Assignment |
Would you show every line from the records that holds "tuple"?

(Entries shown begins)

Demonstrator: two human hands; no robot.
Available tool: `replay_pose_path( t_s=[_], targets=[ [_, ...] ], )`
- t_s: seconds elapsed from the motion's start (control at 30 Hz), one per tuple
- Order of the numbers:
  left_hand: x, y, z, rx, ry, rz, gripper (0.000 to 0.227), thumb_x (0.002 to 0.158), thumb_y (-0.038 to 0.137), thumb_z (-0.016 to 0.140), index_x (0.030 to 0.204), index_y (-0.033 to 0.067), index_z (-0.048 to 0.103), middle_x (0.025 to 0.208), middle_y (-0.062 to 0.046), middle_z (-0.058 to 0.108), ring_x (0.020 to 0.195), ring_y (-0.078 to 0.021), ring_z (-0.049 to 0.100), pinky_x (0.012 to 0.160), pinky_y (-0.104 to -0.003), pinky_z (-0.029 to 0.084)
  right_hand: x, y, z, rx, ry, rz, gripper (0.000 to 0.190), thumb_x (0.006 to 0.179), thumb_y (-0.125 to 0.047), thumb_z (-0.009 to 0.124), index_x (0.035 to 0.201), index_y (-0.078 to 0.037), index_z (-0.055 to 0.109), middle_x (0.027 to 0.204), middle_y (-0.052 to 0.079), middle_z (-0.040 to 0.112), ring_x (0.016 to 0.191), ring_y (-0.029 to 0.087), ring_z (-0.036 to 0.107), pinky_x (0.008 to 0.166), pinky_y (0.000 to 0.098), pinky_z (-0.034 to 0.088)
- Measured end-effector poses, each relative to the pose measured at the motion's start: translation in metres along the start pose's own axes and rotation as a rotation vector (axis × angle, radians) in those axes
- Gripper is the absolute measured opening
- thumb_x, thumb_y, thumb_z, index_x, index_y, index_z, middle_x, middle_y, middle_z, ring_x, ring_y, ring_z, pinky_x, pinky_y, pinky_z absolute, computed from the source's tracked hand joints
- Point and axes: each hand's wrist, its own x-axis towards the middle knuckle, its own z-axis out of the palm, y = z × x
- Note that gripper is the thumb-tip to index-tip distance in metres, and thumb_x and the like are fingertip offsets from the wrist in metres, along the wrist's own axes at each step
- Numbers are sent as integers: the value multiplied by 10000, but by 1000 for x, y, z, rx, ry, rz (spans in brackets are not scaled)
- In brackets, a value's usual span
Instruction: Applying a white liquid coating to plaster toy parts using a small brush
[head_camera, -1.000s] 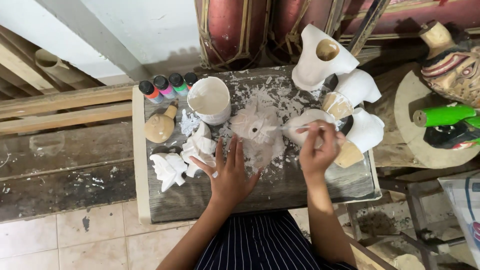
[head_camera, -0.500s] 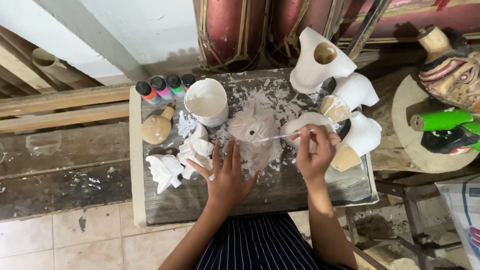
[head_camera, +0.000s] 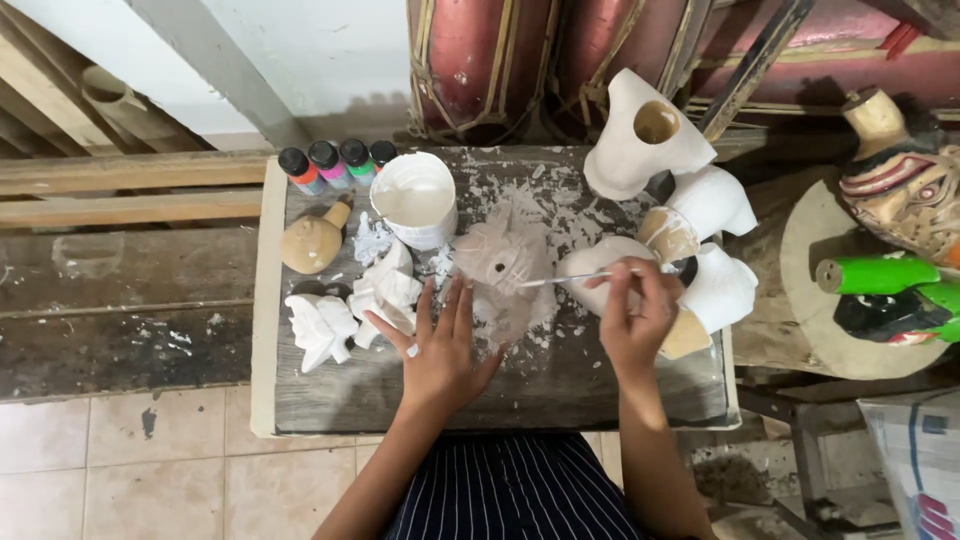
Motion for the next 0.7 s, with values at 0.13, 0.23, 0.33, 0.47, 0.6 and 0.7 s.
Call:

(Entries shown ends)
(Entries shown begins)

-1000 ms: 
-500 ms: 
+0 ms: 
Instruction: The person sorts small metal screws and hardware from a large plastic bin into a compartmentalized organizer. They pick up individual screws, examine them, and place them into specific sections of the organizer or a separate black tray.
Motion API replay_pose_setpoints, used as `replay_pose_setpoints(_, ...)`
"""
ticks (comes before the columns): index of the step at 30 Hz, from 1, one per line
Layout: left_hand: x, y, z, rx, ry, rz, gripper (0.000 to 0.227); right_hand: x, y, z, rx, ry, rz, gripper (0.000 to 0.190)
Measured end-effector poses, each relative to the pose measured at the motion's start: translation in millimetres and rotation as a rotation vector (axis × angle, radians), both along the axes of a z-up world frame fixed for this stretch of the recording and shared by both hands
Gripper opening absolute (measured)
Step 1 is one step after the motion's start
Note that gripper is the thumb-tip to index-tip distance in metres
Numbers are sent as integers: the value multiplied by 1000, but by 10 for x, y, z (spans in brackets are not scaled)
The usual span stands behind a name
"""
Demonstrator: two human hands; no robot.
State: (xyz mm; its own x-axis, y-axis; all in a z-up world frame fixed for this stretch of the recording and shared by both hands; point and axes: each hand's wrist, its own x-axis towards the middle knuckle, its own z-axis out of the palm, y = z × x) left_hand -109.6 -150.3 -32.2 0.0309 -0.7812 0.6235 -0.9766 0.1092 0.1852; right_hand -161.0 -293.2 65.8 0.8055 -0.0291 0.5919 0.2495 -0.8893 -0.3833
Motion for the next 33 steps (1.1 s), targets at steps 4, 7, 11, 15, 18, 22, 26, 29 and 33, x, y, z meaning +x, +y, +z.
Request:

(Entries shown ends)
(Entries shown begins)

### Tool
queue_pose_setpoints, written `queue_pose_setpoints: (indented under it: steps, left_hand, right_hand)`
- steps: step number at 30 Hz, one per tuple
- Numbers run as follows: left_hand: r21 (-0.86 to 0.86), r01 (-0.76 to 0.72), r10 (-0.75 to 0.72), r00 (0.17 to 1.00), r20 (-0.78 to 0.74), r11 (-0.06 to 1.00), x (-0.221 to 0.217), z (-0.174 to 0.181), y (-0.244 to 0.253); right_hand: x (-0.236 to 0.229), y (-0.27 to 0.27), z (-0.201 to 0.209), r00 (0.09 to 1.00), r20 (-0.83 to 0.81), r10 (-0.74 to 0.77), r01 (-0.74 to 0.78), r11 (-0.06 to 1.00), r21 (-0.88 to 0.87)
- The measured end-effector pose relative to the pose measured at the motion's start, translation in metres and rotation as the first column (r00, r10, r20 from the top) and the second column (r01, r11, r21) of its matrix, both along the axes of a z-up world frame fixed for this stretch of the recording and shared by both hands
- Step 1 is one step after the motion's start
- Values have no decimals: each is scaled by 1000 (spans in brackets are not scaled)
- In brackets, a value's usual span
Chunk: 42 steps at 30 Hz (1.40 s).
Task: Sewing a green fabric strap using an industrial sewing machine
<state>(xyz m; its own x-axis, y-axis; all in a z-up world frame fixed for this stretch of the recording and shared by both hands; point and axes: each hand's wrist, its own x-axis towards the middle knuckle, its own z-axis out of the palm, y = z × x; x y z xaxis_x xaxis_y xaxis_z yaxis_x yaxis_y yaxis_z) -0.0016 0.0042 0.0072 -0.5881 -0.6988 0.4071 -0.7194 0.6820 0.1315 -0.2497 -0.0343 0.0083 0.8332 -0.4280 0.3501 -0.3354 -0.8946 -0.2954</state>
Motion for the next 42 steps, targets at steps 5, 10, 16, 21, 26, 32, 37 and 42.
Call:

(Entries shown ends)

Solution below |
- t_s: seconds elapsed from the motion's start (control at 30 Hz), one per tuple
- steps: step number at 30 Hz, one per tuple

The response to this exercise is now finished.